A News Analysis by Jacinta Nwachukwu and Uche Bibilari, News Agency of Nigeria (NAN)
Stakeholders in the built industry observe that Nigeria’s housing problem is due to unaddressed previous lack of focus on housing development.
They argue that although a good housing programme can create better society, development, health and ease of governance, previous administrations in the country have not done much in that regard.
According to them, viable housing development has ever been a major component of creating stable, wealth and healthy communities that the country has not been able to key in.
They, nonetheless, indentify lack of expertise, up to date and knowledgeable industry leaders, especially in the policy making arms and lack of funding for relevant housing development agencies, as the cause of the problem.
But the Federal Mortgage Bank of Nigeria admits that although there might have been such observed lapses previously, the bank has been working to bridge housing deficit in the country.
Further to this, Mr Ahmed Dangiwa, the Managing Director of the bank, said the institution would evolve a mortgage financing regulatory system to provide solid foundation for housing finance in the country.
At an event in Abuja recently, he noted that the management team would ensure that the regulatory system was effective to protect interests of existing and prospective home owners.
“Meeting the affordable mass housing needs of Nigeria remains a major challenge; with estimated 17 million housing deficits in the country anticipated to cost almost N60 trillion, solutions must be put in place to bridge this large gap,’’ he said.
Dangiwa also admitted that there had been several challenges facing the sector, especially on mortgage financing.
According to him, existence of a viable mortgage system which will strengthen home ownership for low-income earners is imperative for tackling the challenges facing the housing sector.

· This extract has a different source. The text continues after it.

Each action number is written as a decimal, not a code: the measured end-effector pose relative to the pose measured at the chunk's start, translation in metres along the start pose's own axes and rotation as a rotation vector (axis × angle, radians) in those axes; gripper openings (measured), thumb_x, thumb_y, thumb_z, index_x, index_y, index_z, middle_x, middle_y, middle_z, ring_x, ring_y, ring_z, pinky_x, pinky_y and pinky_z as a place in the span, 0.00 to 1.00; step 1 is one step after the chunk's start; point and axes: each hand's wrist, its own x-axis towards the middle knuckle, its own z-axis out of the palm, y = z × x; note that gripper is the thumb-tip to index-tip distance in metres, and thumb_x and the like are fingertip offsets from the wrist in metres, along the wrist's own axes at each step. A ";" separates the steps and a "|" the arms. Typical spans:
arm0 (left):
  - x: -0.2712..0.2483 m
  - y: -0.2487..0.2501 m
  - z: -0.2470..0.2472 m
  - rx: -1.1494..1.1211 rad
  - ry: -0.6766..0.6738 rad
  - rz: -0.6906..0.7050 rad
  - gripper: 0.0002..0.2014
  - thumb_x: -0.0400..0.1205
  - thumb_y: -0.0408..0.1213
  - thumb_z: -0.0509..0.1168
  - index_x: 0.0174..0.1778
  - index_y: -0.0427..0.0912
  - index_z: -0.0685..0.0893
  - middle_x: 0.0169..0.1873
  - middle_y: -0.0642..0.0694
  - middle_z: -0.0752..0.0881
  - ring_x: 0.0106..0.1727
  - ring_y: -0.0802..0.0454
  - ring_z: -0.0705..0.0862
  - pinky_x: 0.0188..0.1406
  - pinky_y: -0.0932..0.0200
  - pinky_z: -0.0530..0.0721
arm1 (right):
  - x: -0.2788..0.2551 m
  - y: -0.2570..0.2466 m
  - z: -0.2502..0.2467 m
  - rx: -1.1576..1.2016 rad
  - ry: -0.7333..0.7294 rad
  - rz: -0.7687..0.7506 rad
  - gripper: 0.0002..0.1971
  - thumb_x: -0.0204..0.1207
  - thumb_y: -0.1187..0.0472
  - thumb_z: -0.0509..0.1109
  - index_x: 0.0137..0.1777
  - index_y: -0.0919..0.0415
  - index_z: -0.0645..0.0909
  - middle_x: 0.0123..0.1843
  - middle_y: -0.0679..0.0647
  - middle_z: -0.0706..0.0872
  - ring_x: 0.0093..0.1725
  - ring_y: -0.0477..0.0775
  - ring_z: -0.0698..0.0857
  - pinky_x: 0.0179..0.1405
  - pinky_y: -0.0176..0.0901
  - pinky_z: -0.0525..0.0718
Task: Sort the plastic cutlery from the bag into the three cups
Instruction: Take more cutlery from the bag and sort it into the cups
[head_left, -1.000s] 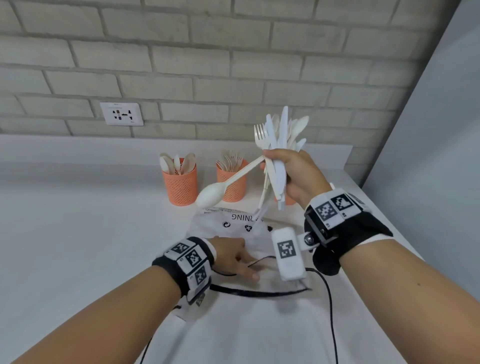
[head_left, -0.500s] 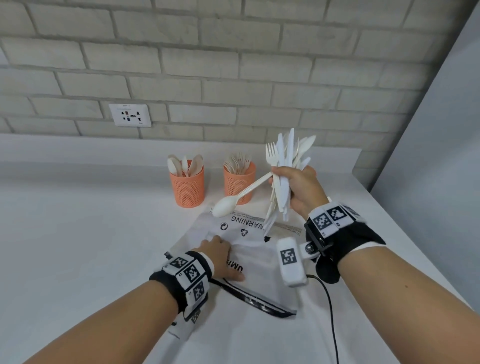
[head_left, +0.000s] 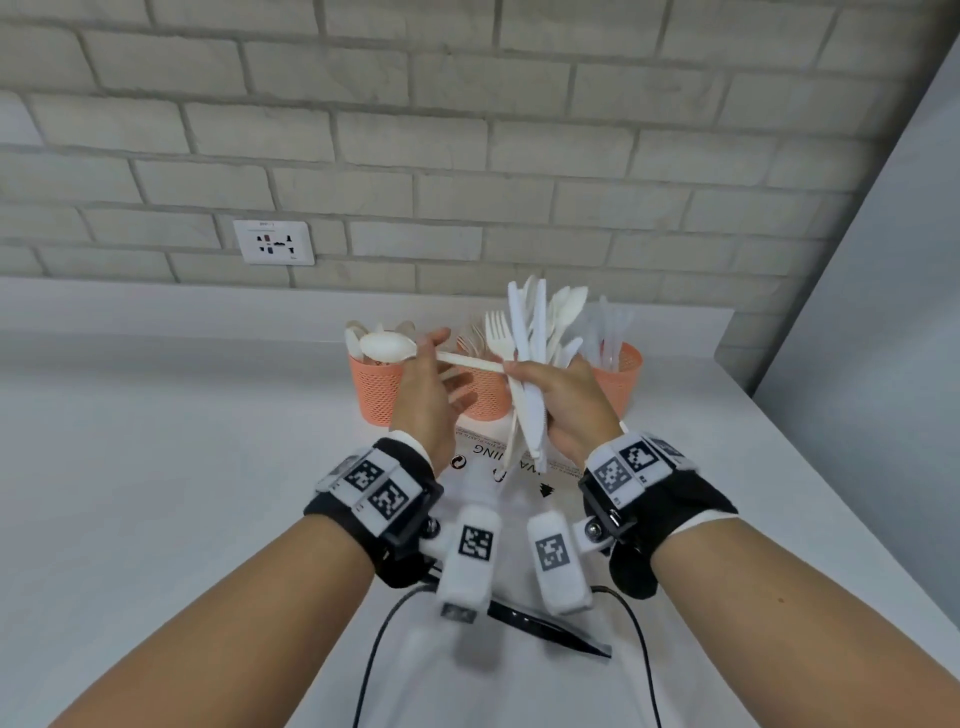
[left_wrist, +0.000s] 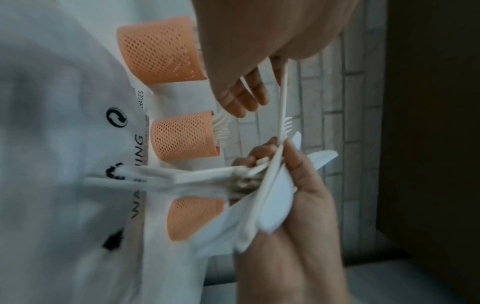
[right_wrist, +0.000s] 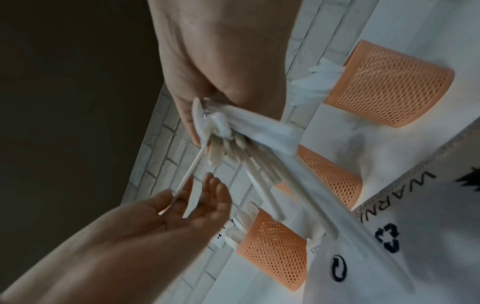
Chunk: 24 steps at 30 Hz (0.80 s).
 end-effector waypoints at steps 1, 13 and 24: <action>0.004 0.004 -0.001 -0.070 0.018 0.010 0.12 0.86 0.43 0.54 0.46 0.43 0.80 0.38 0.47 0.80 0.38 0.54 0.79 0.37 0.61 0.80 | -0.001 0.003 0.002 -0.017 -0.017 0.012 0.09 0.72 0.77 0.68 0.45 0.64 0.82 0.40 0.60 0.87 0.36 0.54 0.87 0.31 0.40 0.86; 0.023 0.014 -0.014 0.589 -0.424 -0.072 0.35 0.71 0.68 0.61 0.60 0.42 0.77 0.45 0.44 0.80 0.39 0.53 0.74 0.40 0.58 0.74 | 0.017 -0.005 0.013 -0.048 -0.132 0.071 0.12 0.71 0.74 0.71 0.54 0.72 0.82 0.44 0.65 0.88 0.41 0.60 0.89 0.41 0.49 0.89; 0.039 0.001 -0.017 0.406 -0.764 -0.144 0.38 0.54 0.54 0.82 0.55 0.39 0.79 0.40 0.43 0.87 0.44 0.50 0.87 0.42 0.58 0.85 | 0.025 -0.002 0.029 -0.249 -0.135 0.126 0.22 0.69 0.71 0.73 0.62 0.68 0.71 0.51 0.63 0.84 0.50 0.59 0.87 0.46 0.55 0.89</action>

He said the bank would develop a mortgage financing change agenda that would also serve as guiding compass to the housing reform agenda of the government.
He promised that the management of the institution would build a firm foundation for the future of the housing sector in Nigeria by repositioning the bank, appealing to stakeholders to think on how to proffer financial solutions to the challenges.
In his remarks, Dr Yemi Adelakun, a former Permanent Secretary in the Office of the Head of Civil Service of the Federation, advised that developers should always put into consideration annual income of civil servants to provide them with affordable houses.
He said the affordable housing ought to be within the cost accessible for both low and medium income earners.
“Affordable housing is defined as housing deemed affordable to those households within their income, it means whether rented or owned, it must be affordable at different income brackets.
“Therefore, the aim of any affordable housing programmes is to provide through special arrangements sustainable housing to the low and medium income earners in the society,’’ Adelakun said.
He, therefore, urged the government to play a leading role in providing affordable housing for people in formal sector and informal sector.
“The reason for this is very clear, politicians talk about delivering the dividends of democracy, housing will not only provide shelter; it will improve the quality of lives and standards of living for Nigerians.
“An affordable housing also supports government war against corrupt practices, create avenue for skills acquisition and employment generation,’’ he noted.
Sharing similar sentiments, Mr Francis Okumagba, a stakeholder in the built industry, said government at all levels should do the needful to enable Nigerians to own houses.
Okumagba complained that the type of houses being built by developers were not the types average Nigerians could afford.
However, Ms. Beatrice Ezeocha, Sales Representative, Nigeria Pipes Ltd., attributed the high cost of housing in Nigeria to non-use of locally manufactured building materials, accusing developers of using expensive foreign products in construction.
According to her, there are lots of qualities and durable locally manufactured building materials in Nigeria that can reduce the cost of building houses in the country.
She called on developers to patronise locally manufactured product, observing that it would help in making the prices of houses affordable for the masses.
Similarly, a mortgage consultant, Mrs Adenike Fasanya-Osilaja, advised that estate developers should ensure building within their resources instead of relying on loans repayment to execute housing projects which he said could lead to unfinished housing projects.
“It is not government’s responsibility to provide funds or teach the developers how to make money, but it is government’s duty to facilitate an enabling environment for its citizens to own homes.
“The problem in the housing sector is not funding, legal framework, lack of land, but mismatch of housing supply to housing demand.
“In housing transaction, there should be peace of mind for both the buyer and the supplier; the builder no longer needs guesswork; the fact is that you build for a ready, willing and able buyer,’’ she observed.
She also advised developers to always consider the capabilities of their clients in terms of resources.
Fasanya-Osilaja, therefore, underscored the need for developers to stop funding unmatched construction but endeavour to facilitate government efforts to develop the built industry.